TASK GOAL: The lines to transcribe begin with the one containing "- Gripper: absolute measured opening" and end with the last line below; reproduce them exactly, without the pictures.

DATA PROVIDED: Begin

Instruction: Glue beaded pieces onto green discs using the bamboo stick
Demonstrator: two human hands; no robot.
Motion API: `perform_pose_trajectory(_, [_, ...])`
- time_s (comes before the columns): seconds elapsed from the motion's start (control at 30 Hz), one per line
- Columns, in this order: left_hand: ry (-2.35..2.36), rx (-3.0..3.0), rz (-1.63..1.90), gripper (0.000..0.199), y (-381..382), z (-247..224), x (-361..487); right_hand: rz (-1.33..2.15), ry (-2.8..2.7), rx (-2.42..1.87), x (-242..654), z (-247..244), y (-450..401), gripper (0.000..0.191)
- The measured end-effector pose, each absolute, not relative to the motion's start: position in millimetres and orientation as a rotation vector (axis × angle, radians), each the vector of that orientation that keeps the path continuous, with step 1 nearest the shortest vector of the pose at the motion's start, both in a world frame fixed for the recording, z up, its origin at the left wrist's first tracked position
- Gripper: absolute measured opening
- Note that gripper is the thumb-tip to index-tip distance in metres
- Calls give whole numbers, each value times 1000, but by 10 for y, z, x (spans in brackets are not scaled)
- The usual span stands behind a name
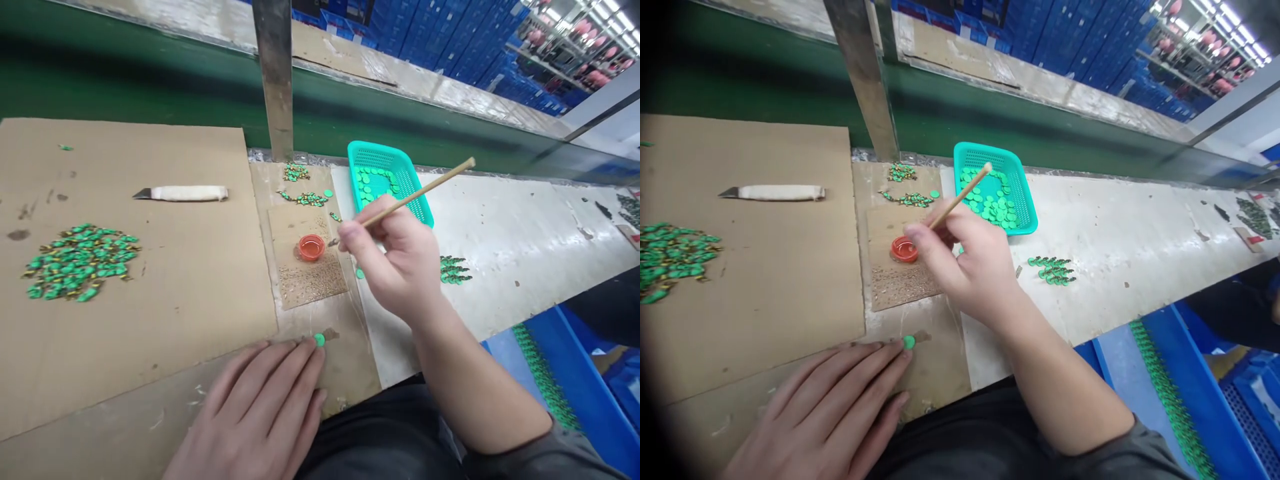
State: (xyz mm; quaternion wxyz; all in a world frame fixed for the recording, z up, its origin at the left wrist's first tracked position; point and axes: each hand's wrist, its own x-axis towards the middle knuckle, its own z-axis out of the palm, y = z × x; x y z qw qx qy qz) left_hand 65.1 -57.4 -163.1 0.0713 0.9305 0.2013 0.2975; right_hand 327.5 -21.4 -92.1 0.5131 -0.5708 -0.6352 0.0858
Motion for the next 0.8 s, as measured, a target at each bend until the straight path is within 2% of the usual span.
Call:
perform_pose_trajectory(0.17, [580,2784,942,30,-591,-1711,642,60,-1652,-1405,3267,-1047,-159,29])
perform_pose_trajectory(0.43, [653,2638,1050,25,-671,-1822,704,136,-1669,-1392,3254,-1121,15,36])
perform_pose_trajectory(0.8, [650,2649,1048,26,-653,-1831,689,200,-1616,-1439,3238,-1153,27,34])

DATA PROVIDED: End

RESPONSE:
- Gripper: absolute measured opening
- Note that gripper is the thumb-tip to index-tip distance in metres
- Calls give whole numbers, each value times 1000, but by 10 for y, z, x (spans in brackets are not scaled)
- The usual span stands behind a name
State: (xyz mm; quaternion wxyz; all in a world frame fixed for the recording, z up, its origin at the left wrist's first tracked position; point and axes: each hand's wrist, its own x-axis towards the middle knuckle, its own z-axis out of the palm, y = z × x; x y z qw qx qy qz) left_hand 65.1 -57.4 -163.1 0.0713 0.9305 0.2013 0.2975; right_hand 327.5 -21.4 -92.1 0.5131 -0.5708 -0.6352 0.0858
Motion for the next 0.8 s, as measured, a target at each bend until the straight path is within 2% of the usual span.
Call:
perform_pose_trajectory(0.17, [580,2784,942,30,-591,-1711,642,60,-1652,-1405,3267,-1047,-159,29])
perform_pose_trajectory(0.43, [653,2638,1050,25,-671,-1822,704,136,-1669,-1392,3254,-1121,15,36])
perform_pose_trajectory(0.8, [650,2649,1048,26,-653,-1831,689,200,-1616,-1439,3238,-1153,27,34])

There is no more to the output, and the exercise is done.